### The problem
All the entries need to be duplicated exactly, with the pictures omitted.

### Exercise input

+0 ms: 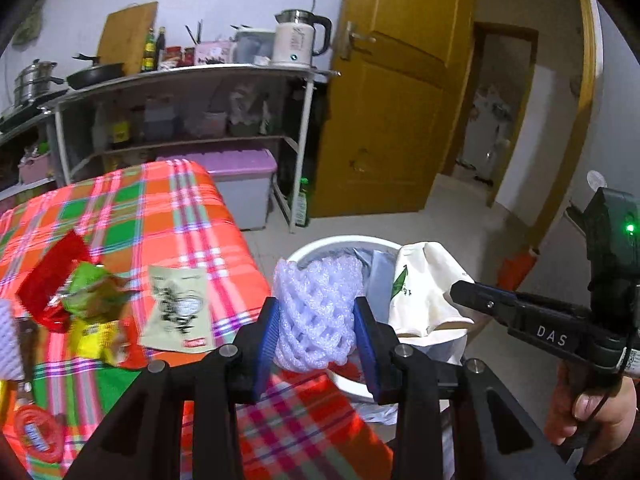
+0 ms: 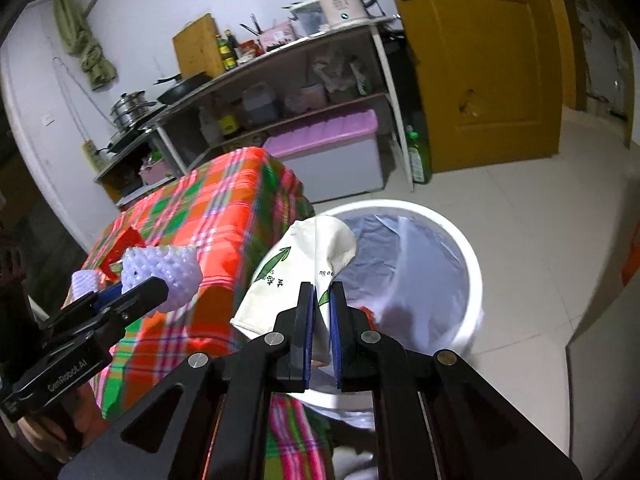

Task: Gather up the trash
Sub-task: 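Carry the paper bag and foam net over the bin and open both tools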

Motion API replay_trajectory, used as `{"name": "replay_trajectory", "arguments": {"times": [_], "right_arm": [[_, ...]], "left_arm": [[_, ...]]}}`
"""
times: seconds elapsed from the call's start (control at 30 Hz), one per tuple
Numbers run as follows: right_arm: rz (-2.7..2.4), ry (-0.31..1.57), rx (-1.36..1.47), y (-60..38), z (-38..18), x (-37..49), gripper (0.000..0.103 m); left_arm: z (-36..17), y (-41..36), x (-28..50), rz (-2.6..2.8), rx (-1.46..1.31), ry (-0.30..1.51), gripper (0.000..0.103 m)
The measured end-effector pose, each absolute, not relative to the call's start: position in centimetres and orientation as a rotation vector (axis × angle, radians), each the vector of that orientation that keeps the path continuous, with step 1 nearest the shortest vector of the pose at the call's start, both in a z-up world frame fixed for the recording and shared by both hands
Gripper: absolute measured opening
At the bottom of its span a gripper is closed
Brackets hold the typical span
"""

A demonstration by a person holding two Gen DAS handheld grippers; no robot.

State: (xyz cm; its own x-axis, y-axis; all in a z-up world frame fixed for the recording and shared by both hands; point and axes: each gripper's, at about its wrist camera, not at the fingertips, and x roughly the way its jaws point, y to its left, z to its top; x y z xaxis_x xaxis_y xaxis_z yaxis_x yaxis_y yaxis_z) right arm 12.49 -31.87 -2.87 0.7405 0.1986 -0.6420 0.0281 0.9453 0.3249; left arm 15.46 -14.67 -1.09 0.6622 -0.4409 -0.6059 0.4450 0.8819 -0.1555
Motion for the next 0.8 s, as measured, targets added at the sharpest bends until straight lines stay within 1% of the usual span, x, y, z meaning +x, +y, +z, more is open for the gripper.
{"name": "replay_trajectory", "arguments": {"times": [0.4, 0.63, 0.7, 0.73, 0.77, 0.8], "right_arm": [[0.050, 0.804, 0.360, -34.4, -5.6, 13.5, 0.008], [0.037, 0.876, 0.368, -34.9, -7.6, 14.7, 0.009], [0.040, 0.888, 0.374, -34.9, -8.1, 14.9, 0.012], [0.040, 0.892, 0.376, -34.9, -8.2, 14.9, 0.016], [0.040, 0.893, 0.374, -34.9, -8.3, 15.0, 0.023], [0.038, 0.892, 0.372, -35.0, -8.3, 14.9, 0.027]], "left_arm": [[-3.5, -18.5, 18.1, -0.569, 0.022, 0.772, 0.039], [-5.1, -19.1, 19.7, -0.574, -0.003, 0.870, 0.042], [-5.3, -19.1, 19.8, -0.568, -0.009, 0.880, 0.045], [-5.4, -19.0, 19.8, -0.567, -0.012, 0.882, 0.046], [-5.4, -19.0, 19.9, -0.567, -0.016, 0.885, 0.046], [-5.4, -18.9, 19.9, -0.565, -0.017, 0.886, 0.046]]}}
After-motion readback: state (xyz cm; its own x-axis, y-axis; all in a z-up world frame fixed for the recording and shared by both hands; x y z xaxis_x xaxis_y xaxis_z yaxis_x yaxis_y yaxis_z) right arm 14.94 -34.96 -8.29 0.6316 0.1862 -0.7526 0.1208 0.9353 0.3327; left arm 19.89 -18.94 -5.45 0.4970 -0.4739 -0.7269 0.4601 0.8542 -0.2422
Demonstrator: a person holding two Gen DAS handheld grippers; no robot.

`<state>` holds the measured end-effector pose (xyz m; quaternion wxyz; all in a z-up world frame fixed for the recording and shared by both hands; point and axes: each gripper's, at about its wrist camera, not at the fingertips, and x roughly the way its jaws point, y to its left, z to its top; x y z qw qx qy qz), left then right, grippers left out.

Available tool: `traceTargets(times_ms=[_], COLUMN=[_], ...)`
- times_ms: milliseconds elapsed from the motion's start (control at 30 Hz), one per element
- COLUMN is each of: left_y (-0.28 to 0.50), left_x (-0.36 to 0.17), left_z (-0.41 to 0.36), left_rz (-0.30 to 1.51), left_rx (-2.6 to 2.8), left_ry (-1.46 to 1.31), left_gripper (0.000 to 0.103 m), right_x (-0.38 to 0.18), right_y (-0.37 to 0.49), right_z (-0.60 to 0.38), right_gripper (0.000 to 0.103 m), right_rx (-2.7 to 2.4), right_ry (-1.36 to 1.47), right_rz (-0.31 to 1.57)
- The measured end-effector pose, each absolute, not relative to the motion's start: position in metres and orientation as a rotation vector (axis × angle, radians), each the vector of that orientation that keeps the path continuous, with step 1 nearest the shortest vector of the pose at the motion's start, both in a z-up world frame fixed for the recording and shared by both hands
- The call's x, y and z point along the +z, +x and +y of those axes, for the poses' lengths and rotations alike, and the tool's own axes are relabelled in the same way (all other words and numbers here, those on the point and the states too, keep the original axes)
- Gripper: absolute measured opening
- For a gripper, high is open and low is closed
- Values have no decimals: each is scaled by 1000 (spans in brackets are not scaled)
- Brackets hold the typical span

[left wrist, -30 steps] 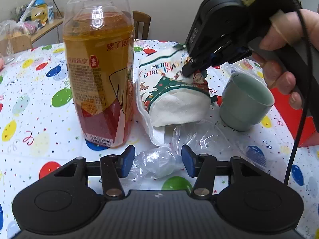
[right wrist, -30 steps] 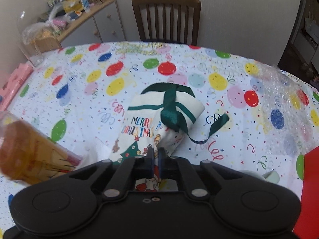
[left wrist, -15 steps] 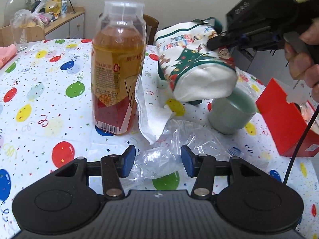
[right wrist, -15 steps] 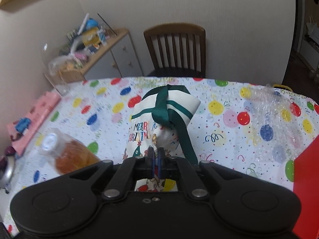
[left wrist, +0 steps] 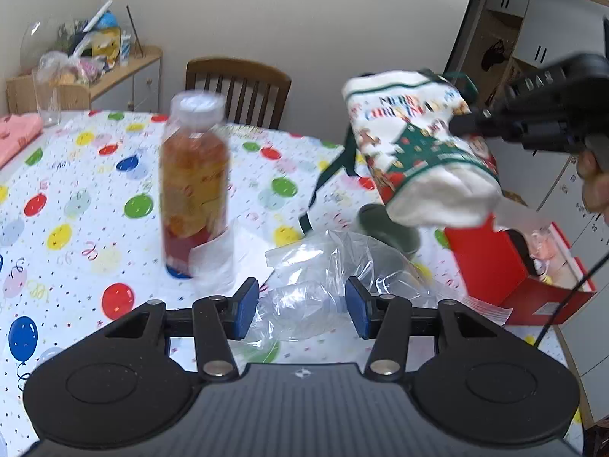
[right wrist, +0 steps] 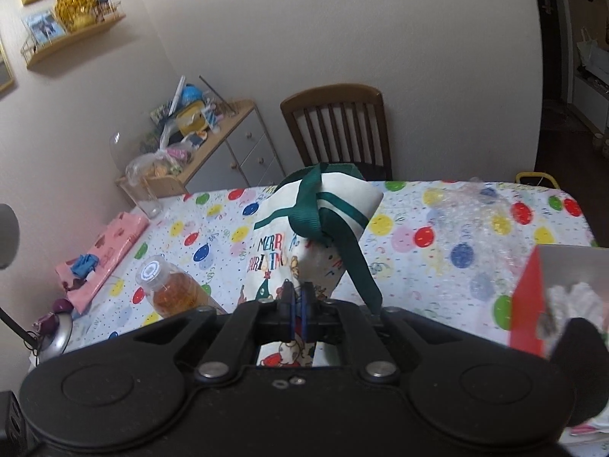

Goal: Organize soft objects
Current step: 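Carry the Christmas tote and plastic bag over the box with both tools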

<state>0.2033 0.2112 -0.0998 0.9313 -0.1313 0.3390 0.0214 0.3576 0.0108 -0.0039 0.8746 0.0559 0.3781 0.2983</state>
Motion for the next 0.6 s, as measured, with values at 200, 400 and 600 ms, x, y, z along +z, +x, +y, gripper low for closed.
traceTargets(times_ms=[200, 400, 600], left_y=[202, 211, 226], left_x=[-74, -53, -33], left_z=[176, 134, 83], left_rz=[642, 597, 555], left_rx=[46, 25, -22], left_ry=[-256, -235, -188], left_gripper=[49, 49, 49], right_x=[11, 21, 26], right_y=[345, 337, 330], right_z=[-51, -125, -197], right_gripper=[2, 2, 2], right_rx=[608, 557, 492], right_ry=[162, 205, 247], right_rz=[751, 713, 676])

### Answer space
+0 ms: 
+0 ms: 

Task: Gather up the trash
Sub-task: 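Carry the paper bag and foam net over the bin and open both tools
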
Motion API replay_trajectory, used as `{"name": "replay_trajectory", "arguments": {"times": [_], "right_arm": [[_, ...]], "left_arm": [[_, ...]]}}`
"""
times: seconds elapsed from the call's start (control at 30 Hz), one per tuple
Numbers run as follows: right_arm: rz (-2.7..2.4), ry (-0.31..1.57), rx (-1.36..1.47), y (-60..38), z (-38..18), x (-37..49), gripper (0.000..0.103 m); left_arm: z (-36..17), y (-41..36), x (-28..50), rz (-2.6..2.8), rx (-1.46..1.31), ry (-0.30..1.51), gripper (0.000..0.103 m)
The measured end-effector pose, each absolute, not relative to the call's start: position in centimetres and orientation as a rotation vector (axis × angle, radians), each the vector of that orientation that keeps the path continuous, with step 1 nearest the shortest vector of the pose at the call's start, both in a z-up world frame fixed for the recording and shared by both hands
Gripper: absolute measured opening
At the bottom of its span a gripper is closed
Brackets hold the typical span
"""

A demonstration by a person holding two Gen DAS handheld grippers; no robot.

State: (xyz cm; its own x-axis, y-axis; all in a z-up world frame fixed for the recording and shared by both hands; point and axes: each gripper's, at about its wrist camera, not at the fingertips, and x roughly the way its jaws point, y to its left, z to its top; x y z xaxis_x xaxis_y xaxis_z yaxis_x yaxis_y yaxis_z) right arm 12.49 -31.87 -2.87 0.7405 0.1986 -0.6420 0.0281 0.9453 0.3249; left arm 15.46 -14.67 -1.09 0.6622 -0.4409 -0.6059 0.4450 0.8819 -0.1555
Motion for the next 0.8 s, as measured, targets added at the sharpest bends until straight lines stay within 1% of the usual span, x, y, z meaning +x, +y, +z, more is open for the gripper.
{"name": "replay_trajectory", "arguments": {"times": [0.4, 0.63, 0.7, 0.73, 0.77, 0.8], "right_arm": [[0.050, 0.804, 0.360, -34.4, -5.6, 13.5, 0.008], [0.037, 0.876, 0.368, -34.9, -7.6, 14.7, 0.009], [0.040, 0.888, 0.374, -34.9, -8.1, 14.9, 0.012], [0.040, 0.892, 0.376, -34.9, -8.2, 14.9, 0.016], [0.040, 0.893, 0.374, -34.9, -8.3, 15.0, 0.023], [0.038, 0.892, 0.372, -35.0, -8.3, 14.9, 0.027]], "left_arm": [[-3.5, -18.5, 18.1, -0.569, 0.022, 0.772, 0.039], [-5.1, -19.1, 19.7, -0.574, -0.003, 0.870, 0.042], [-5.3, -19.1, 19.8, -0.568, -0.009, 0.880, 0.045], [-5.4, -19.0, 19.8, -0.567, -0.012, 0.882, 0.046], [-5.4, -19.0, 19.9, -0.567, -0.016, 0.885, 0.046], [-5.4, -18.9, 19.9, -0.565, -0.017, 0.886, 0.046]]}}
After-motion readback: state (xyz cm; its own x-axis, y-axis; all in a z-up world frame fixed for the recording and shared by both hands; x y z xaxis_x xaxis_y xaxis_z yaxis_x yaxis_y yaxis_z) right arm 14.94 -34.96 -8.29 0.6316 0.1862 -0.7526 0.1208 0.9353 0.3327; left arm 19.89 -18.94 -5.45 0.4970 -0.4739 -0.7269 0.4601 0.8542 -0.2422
Demonstrator: a person holding two Gen DAS handheld grippers; no robot.

`<state>` holds the measured end-effector pose (xyz m; quaternion wxyz; all in a z-up world frame fixed for the recording and shared by both hands; point and axes: each gripper's, at about its wrist camera, not at the fingertips, and x roughly the way its jaws point, y to its left, z to its top; x y z qw qx qy qz), left then right, grippers left out.

Available tool: `traceTargets(times_ms=[_], COLUMN=[_], ...)`
- times_ms: milliseconds elapsed from the motion's start (control at 30 Hz), one per element
- COLUMN is each of: left_y (-0.28 to 0.50), left_x (-0.36 to 0.17), left_z (-0.41 to 0.36), left_rz (-0.30 to 1.51), left_rx (-2.6 to 2.8), left_ry (-1.46 to 1.31), left_gripper (0.000 to 0.103 m), right_x (-0.38 to 0.18), right_y (-0.37 to 0.49), right_z (-0.60 to 0.38), right_gripper (0.000 to 0.103 m), right_rx (-2.7 to 2.4), right_ry (-1.36 to 1.47), right_rz (-0.31 to 1.57)
- The measured end-effector pose, each absolute, not relative to the motion's start: position in metres and orientation as a rotation vector (axis × angle, radians), each the vector of that orientation that keeps the path continuous, with step 1 nearest the shortest vector of the pose at the motion's start, both in a z-up world frame fixed for the recording and shared by both hands
- The call's x, y and z point along the +z, +x and +y of those axes, for the poses' lengths and rotations alike, and the tool's own axes are relabelled in the same way (all other words and numbers here, those on the point and the states too, keep the original axes)
- Gripper: absolute measured opening
- For a gripper, high is open and low is closed
- Values have no decimals: each is scaled by 1000 (spans in brackets are not scaled)
- Brackets hold the typical span

[left wrist, -30 steps] 
[right wrist, -30 steps] 
[left wrist, -15 steps] 
[right wrist, -15 steps] 
[left wrist, +0 steps] 
[right wrist, +0 steps] 

Goal: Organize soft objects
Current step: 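Carry the Christmas tote and plastic bag over the box with both tools
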
<state>0.2033 0.2112 -0.0998 0.9313 -0.1313 0.3390 0.0214 0.3576 0.0108 -0.0039 0.8746 0.0559 0.3781 0.2983</state>
Motion for the next 0.6 s, as measured, with values at 200, 400 and 600 ms, x, y, z along +z, +x, +y, gripper low for closed.
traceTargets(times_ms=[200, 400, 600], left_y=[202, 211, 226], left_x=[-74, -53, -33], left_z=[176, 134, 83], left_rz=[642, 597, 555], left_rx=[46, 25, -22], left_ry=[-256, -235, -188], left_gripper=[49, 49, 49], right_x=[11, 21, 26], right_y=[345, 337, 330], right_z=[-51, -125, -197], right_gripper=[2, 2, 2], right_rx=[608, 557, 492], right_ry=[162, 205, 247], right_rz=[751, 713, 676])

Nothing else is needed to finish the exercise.